Ege çıkarımları için, “Geri Bildirimler...”

SON iki yazımda, Hürriyet yazarlarının köşe yazılarından alıntılar yapmış ve “incelmenin itibarsızlaştırıldığı” fikrini baş köşeye oturtmuştum. Yazdıklarım, değerli okuyucunun içini burkmuş bile olsa, hoşuna da gitmiş olmalı ki, beni mesajla ve mail ortamında ödüllendirdiler. Birkaç satırı, paylaşıyorum:

Haberin Devamı

 

 

“... İnsanlar kalınlaştığı için mi toplum kalınlaşıyor?
Yoksa toplum kalınlaştığı için mi insan ruhları, davranışları kalınlaşıyor?
Bu tomruklarla ne yapacağız biz?”

“... 1970’li yılların ortalarında, Ankara’da hava kirliliği ölümcül boyutlara çıkmaya başladığında kenti terk eden çok sayıda bilim ve sanat insanından büyükçe bir bölümü de İzmir’e gelmişti.
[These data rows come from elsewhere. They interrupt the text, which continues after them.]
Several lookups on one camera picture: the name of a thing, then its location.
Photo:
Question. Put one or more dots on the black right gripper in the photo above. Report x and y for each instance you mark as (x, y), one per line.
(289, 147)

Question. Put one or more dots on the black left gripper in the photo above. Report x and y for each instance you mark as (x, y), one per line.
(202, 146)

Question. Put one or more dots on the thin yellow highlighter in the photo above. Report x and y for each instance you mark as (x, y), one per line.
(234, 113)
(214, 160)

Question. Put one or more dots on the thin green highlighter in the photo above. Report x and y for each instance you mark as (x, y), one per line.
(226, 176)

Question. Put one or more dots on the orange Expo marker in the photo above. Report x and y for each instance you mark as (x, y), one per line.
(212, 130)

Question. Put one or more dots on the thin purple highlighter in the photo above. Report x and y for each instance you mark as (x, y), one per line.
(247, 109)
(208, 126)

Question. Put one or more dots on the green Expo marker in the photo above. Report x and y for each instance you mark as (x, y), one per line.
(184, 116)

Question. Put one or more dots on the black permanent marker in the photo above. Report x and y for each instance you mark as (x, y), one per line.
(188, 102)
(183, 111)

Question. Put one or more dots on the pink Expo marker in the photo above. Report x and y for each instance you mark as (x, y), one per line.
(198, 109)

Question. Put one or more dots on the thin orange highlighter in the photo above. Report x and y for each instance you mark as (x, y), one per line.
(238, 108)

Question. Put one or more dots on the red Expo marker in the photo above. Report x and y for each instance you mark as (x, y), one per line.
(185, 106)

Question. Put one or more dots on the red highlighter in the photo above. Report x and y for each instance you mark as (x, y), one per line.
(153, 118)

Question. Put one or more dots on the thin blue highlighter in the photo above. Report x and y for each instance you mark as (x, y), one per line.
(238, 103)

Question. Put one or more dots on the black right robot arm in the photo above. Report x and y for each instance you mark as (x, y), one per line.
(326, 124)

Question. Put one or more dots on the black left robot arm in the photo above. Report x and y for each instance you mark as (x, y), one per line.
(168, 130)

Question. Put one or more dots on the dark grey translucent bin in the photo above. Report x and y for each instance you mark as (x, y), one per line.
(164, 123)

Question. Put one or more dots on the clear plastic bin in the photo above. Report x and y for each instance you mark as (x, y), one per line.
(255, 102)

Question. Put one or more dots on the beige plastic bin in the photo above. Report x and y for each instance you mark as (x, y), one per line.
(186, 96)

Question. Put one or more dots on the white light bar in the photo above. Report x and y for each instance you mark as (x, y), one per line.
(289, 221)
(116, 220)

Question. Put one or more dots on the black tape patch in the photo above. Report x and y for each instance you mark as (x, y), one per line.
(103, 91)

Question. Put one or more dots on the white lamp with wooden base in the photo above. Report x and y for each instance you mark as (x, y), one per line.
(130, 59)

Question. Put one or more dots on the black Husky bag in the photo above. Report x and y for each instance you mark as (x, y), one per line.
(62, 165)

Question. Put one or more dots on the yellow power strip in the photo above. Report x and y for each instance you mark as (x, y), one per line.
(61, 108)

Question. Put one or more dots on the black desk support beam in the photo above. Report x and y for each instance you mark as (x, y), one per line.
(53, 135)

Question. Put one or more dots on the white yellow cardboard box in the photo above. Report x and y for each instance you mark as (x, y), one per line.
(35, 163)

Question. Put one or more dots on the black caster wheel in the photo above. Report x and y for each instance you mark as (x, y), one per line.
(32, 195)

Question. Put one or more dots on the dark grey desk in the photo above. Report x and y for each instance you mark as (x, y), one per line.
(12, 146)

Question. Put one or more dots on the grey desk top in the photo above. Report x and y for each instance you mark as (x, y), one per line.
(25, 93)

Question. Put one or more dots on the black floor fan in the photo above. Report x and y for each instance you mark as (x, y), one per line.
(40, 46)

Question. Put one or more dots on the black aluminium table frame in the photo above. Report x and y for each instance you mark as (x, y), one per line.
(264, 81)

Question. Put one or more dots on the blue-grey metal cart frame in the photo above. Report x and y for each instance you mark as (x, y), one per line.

Türkiye’nin ilk Güzel Sanatlar Fakültesi’nin YÖK yasasıyla orada burada mantar gibi bitivermeye başlayan mini Güzel Sanatlar Fakülteleri salgınından altı yıl önce İzmir de kurulması bir raslantı değildi...
1981’den bu yana mezun olan ve olmakta olan genç sanatçıların ne kadarını tutabildi kent?
O kentte yaşamayı, ürün vermeyi tercih eden sanatçılarıyla, bilim insanlarıyla övünür kentler...
Onları korur, eser verdirir ve onlarla yücelir.
Homeros’la nasıl övünüyorsa Adnan Saygun’la, Turgut Pura’yla Muzaffer İzgü’yle övünür...
Bir Kent, metrosuna, tramvayına ve Fuarına sahip çıktığı kadar kent kültürüne de sahip çıkmalıdır...”

Haberin Devamı

“... Gönül isterdi ki, bu yazıları öncelikle İzmir’in yerel yöneticileri okusun... Ya da (varsa) onlar için okuyanlar (yemeyip içmeyip) kendilerine “yetiştirsin” (demişsiniz).
Ah, ah... Beklediğiniz “kalite”, altı harf, ama buna ulaşmak için sert bir görgü eğitimi ve yıllar süren de bir kültürel eğitim gerekir. Nezaket, ince bir zevk, her şeye ilgi duymak, okumak - merak etmek...
Bildiğiniz gibi iki ana partiden biri şehri, diğeri devleti yönetiyor. Şehre talip partinin üyeleri de seyrediyor. Şimdi sizin beklentileriniz nasıl karşılanır? Siz kentli, entelektüel birilerini arıyorsunuz, inanın ben de arıyorum. Kendi müziğini bilmeyen insanlar, hele gençler... Hoş, kabahat onlarda değil, yetişkinlerde.
Kendi müziğine, Adnan Saygun’da yer açmayan belediye... İBB 150. yılıymış... Kim neyi nasıl kutluyor? Bu şehir, kimleri onore edemedi?”